Tapering is a strange but necessary phenomena. To a non runner it may seem strange to make a reduction in training right before a big race, but for runners it is vital to go into a peak effort as rested as possible.
If you aren’t familiar, tapering means to decrease mileage and intensity in the immediate run up to a race.
This can be difficult from the perspective of the runner as well, as it can be frustrating to drop mileage and speed workouts as pre-race nerves and natural doubts begin to surface. We know a good, tough run would dispel those doubts, or would work to convince us that we’re capable of running at target pace, but we have to push those thoughts aside.
By the time we reach the taper week, we must accept that our work is done. A hefty session 3 days out from a race isn’t going to do a lot to actually improve your performance on the day, it’s just going to wear you out more than necessary. The big workouts should already be in the bag, because the benefits of those meaty sessions take a fair bit of time to take effect. Take a look here to see approximately how long different workouts take to do their thing.
I race this Sunday, and my last big workout will be Tuesday evening. I have full rest days on Monday and Thursday, and easy runs on the other days (with a few strides to sharpen things up on Friday, as the above link to Runners Connect mentions, very short speed sessions can make a fairly immediate impact on your body).
It’s not the longest taper in the world, but it’s also not the longest race in the world. If I was looking at racing a half or full marathon, I might have extended the taper. Still, it can be a little frustrating.
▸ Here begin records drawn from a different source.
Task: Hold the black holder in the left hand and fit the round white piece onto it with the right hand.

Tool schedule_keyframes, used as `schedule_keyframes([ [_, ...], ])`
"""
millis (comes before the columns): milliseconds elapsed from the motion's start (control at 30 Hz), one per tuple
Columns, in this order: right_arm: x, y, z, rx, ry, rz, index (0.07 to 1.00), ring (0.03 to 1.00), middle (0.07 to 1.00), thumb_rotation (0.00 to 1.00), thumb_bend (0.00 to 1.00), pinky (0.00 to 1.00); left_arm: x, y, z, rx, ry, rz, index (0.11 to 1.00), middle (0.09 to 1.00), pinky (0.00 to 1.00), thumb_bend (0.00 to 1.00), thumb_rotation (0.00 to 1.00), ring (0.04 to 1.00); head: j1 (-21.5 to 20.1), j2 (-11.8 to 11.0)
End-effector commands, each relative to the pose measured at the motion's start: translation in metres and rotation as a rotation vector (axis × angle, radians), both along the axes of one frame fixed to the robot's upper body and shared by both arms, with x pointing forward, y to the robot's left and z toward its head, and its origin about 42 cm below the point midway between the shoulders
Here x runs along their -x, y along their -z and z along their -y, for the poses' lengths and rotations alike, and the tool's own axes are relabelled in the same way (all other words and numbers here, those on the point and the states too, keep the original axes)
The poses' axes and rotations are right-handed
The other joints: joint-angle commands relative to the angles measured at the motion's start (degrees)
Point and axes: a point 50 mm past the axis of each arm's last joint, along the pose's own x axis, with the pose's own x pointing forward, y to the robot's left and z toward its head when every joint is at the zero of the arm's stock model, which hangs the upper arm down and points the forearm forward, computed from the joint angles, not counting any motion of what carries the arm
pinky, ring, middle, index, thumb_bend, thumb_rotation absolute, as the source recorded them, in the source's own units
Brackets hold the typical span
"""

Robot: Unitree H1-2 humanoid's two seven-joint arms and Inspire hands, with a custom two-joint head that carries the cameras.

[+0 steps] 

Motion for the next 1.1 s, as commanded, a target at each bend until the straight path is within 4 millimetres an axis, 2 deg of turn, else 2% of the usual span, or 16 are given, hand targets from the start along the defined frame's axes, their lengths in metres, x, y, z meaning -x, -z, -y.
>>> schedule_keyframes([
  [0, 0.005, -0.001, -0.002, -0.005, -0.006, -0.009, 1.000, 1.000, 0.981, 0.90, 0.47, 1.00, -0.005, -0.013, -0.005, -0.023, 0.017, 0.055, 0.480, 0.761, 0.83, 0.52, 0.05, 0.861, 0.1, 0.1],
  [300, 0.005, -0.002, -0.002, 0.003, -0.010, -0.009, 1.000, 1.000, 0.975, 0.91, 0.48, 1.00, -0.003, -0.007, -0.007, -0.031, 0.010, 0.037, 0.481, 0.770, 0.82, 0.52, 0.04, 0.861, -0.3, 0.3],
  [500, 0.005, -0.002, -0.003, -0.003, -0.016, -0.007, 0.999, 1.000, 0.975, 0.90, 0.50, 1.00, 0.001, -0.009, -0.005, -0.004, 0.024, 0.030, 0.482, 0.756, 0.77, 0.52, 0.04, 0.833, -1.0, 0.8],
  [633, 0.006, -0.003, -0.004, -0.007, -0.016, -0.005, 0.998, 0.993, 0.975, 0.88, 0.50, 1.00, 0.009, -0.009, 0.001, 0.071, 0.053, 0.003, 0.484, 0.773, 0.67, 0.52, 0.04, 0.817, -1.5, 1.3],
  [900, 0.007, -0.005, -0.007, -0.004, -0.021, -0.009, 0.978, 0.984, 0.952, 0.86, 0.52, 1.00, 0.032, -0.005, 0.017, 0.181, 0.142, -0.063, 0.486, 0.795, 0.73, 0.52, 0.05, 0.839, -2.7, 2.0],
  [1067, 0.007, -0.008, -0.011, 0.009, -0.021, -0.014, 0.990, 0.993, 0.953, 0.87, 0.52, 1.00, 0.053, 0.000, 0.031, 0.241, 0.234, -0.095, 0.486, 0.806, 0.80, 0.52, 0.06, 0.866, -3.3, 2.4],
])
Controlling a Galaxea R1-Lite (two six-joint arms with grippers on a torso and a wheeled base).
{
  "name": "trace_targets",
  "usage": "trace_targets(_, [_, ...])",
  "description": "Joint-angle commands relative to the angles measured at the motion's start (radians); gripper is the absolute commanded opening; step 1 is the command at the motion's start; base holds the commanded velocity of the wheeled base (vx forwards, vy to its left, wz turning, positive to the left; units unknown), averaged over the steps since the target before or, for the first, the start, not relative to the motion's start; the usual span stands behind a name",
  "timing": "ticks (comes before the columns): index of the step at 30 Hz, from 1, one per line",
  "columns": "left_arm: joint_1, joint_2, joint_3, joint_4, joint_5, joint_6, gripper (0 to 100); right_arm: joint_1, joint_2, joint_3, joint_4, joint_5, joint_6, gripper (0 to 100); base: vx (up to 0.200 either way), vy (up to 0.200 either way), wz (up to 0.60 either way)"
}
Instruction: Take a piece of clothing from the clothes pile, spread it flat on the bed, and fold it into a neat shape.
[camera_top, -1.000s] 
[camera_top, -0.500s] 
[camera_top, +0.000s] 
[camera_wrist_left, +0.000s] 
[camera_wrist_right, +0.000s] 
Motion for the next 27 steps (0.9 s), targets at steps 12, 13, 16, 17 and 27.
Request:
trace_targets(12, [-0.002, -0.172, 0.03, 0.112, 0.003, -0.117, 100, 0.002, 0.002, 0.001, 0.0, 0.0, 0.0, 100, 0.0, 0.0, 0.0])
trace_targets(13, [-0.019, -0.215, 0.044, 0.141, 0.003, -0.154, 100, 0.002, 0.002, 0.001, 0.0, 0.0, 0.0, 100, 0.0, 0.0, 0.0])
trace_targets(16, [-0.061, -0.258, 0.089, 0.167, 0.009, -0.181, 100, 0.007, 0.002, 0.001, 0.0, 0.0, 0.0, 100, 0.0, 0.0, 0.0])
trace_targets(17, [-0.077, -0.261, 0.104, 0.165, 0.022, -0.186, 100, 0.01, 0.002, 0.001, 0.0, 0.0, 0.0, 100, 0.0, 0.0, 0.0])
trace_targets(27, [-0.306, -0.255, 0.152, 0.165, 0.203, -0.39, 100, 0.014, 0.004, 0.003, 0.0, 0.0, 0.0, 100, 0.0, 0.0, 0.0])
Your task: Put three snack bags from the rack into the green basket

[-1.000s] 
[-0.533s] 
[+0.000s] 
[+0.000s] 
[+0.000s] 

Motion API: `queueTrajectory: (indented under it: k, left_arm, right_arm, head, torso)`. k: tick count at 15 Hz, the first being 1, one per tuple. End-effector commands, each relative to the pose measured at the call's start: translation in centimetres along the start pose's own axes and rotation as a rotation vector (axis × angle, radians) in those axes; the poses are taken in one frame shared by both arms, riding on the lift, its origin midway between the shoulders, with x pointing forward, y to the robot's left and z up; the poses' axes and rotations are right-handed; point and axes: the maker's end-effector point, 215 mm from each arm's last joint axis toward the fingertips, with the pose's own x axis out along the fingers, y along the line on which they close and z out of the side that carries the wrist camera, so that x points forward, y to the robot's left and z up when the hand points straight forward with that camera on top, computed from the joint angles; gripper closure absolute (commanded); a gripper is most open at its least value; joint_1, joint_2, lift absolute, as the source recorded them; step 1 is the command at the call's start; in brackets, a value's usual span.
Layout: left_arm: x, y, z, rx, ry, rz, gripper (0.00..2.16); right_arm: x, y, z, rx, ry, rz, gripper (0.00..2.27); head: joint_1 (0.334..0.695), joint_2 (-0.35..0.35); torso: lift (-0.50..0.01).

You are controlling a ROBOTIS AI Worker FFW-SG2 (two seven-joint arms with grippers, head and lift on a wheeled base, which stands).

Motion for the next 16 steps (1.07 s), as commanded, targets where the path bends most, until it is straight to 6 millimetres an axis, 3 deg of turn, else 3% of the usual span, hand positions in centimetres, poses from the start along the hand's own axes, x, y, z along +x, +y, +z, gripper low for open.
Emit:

Before the rest on Monday, I had been on one of my best extended chunks of training that I’ve ever had – knocking out a 3k race, and a 5k time trial, alongside a couple of strong grass interval sessions, and a memorably comfortable steady pace long run.
I went 11 days without a full rest day, which I am usually against but was a part of my plan as I came to the end of this training block. I pushed things, and my body responded. If I wasn’t about to race I probably would have continued, and I don’t know whether or not that would have been a good thing. I suppose that’s one of the benefits of having races on the calendar: it places necessary thresholds on training, sets boundaries, limits, and forces you to become goal orientated instead of just needlessly grinding yourself to the edge over and over again.
All sorts of things can change how things go on race day, but right now I feel good about controlling those things that I actually have control over, and that makes me excited. Roll on Sunday.